* About this exercise *
The lines from the start of the listing through the line containing "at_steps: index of" should be printed exactly, and no other lines should be printed.

BEGIN

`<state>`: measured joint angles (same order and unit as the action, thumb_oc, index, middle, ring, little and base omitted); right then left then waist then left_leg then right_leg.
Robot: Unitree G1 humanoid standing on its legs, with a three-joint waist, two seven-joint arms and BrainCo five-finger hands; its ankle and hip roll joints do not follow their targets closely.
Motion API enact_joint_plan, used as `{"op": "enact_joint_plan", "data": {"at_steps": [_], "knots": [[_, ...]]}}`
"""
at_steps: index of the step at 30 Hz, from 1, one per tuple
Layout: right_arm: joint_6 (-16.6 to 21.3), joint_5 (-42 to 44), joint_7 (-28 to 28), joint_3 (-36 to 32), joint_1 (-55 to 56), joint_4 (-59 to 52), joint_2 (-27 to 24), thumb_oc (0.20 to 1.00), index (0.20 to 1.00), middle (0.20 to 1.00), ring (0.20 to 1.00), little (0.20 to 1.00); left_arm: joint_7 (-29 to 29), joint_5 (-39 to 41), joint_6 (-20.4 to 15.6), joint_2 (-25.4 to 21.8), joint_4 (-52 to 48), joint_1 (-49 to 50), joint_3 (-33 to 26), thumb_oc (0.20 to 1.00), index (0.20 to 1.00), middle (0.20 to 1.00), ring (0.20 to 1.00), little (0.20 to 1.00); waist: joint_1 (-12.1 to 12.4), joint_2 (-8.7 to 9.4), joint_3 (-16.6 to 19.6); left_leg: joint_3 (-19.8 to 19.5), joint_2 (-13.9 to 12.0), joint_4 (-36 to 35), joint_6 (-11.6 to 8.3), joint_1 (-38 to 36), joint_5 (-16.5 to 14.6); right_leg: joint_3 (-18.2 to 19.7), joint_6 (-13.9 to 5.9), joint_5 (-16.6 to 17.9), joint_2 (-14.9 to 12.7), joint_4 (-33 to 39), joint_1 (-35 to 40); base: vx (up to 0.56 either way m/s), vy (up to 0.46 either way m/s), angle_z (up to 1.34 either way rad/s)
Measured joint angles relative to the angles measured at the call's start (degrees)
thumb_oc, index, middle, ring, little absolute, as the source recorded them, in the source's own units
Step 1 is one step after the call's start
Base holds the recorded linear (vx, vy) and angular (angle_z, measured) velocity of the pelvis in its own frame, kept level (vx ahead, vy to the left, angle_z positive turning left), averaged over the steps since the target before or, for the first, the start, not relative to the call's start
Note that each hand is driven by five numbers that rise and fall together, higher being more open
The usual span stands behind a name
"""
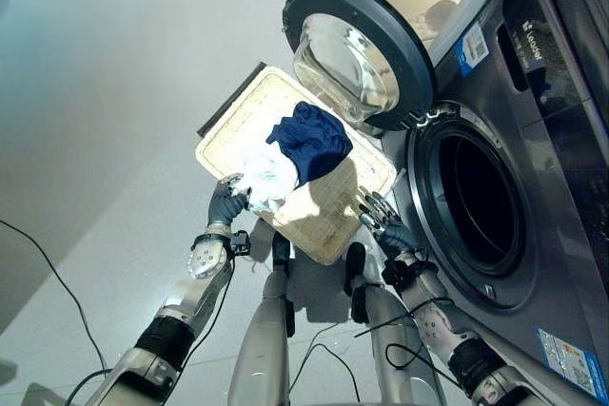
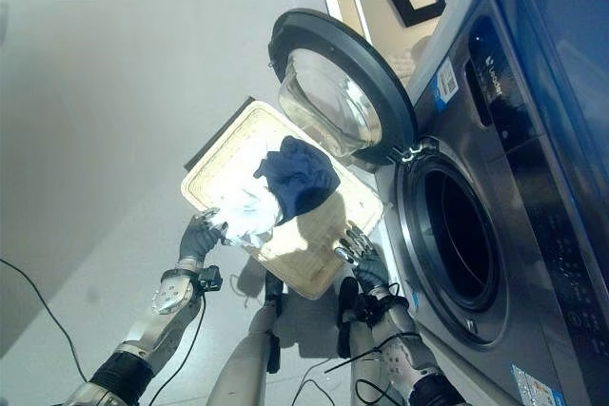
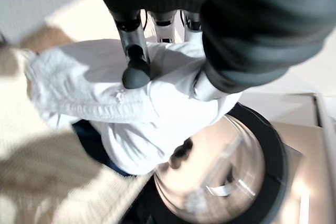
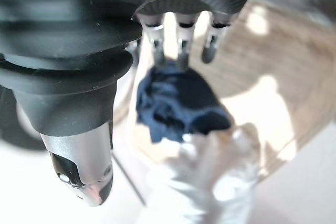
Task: Put the clothes into the washing machine.
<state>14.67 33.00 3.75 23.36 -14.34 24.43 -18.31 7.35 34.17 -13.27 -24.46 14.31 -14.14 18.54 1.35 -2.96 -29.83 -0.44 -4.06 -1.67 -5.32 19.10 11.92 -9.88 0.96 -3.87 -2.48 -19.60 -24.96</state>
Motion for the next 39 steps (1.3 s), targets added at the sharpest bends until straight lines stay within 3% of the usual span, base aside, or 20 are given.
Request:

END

* The answer *
`<state>`: measured joint angles (same order and unit as the action, thumb_oc, index, middle, ring, little and base omitted); right then left then waist then left_leg then right_leg.
Robot: Unitree G1 humanoid standing on its legs, with a three-joint waist, two seven-joint arms and BrainCo five-finger hands; its ankle and hip roll joints do not follow their targets closely.
Motion API enact_joint_plan, used as `{"op": "enact_joint_plan", "data": {"at_steps": [_], "knots": [[_, ...]]}}`
"""
at_steps: index of the step at 30 Hz, from 1, one per tuple

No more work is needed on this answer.